Since boyhood Keith had walked on his toes and by eighteen he could no longer put his heels down at all. His odd walk had mushroomed his calves to a size almost larger than his wiry thighs. I’d noticed him bouncing down the hall a few years before and then forgotten him altogether. That was the other thing about Keith; he was utterly forgettable.

A mutual weirdo friend (of whom I had many) introduced us the summer after our senior year. Through our friend I was aware that during high school Keith and a few others had robbed the school on numerous occasions. To the others it was a game; to Keith it was serious business. He fancied the group a professional ring of gentlemen thieves and a disagreement over proper pilfering protocol had severed his only true friendship. My neatly hidden lack of stability, his desire for chivalry and escape and our mutual availability proved a seductive combination; soon he was my confidant. Outwardly, ours was an unlikely friendship; I was popular in the chameleon-like way of the morbidly insecure and he was an unabashed loner. I indulged in any escape I could find, heavy drinking, smoking and flirting with drugs, while he isolated himself against anything “pedestrian” with classical music and higher ideas. As the friendship grew, outside appearances and his past became irrelevant out of necessity.

In the beginning it was clear that he was in love with me, which I gracefully ignored while accepting the latest tacky ornament he’d purchased at a gem show. It was rather a game; I pretended to be oblivious to his intentions and he never acted upon them. As the months went by we settled into an odd sort of comfort built around our individual desperation and world of isolation. I was near collapse from a lifetime of emotional repression and finally had found someone who would walk into my family’s home and not give a damn about the rules if I called in distress. Keith answered to no higher authority than our friendship.

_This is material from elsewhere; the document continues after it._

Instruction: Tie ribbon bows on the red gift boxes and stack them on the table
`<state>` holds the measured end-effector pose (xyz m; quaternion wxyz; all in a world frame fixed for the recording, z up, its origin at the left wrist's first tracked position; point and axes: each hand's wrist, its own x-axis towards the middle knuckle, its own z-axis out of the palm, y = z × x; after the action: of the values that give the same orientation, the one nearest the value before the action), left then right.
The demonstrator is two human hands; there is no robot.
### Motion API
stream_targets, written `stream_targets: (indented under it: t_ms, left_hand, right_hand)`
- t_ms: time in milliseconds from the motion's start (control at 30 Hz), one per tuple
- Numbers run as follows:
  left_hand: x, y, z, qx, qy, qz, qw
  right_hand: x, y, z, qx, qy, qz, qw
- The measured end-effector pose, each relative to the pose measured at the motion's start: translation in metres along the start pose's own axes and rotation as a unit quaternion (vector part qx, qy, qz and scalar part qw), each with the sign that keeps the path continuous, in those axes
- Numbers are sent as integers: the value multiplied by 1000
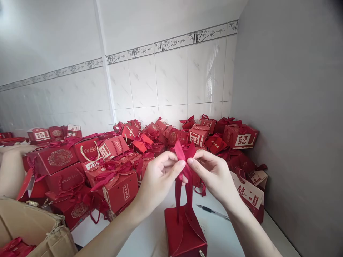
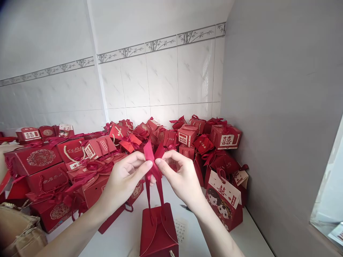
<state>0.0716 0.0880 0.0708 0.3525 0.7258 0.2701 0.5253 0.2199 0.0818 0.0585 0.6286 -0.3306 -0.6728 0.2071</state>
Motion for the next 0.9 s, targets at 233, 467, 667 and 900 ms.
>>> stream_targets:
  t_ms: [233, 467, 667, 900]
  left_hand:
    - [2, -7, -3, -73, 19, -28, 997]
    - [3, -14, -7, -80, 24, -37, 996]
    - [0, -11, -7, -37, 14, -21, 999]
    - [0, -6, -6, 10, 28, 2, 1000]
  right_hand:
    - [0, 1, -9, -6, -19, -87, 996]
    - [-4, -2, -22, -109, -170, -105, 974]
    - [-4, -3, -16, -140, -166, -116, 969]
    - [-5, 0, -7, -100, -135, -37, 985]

Equipped with two lawn chairs and a card table, Keith was capable of creating the illusion of formal entertaining in his parent’s garage. “So what’ll it be, Beautiful?” he’d ask, eying neat rows of canned goods while rubbing his hands together. I suspected he referred to me as beautiful, hoping the topic of conversation would not, once again, revolve around my freakish obsession with the hideous deformity of the body part du jour – or maybe he thought I was beautiful. He listened to me for hours as he pan-fried smelt he caught in the Delta and provided proof or his advanced sophistication by opening bottles of seven-dollar wine. I confided pent-up hurt, alienation and despair. He would knowingly reassure me that I was wonderful and beautiful and superior to all other young women, then launch into diatribes about the frivolity of the popular and the stupidity of mainstream culture.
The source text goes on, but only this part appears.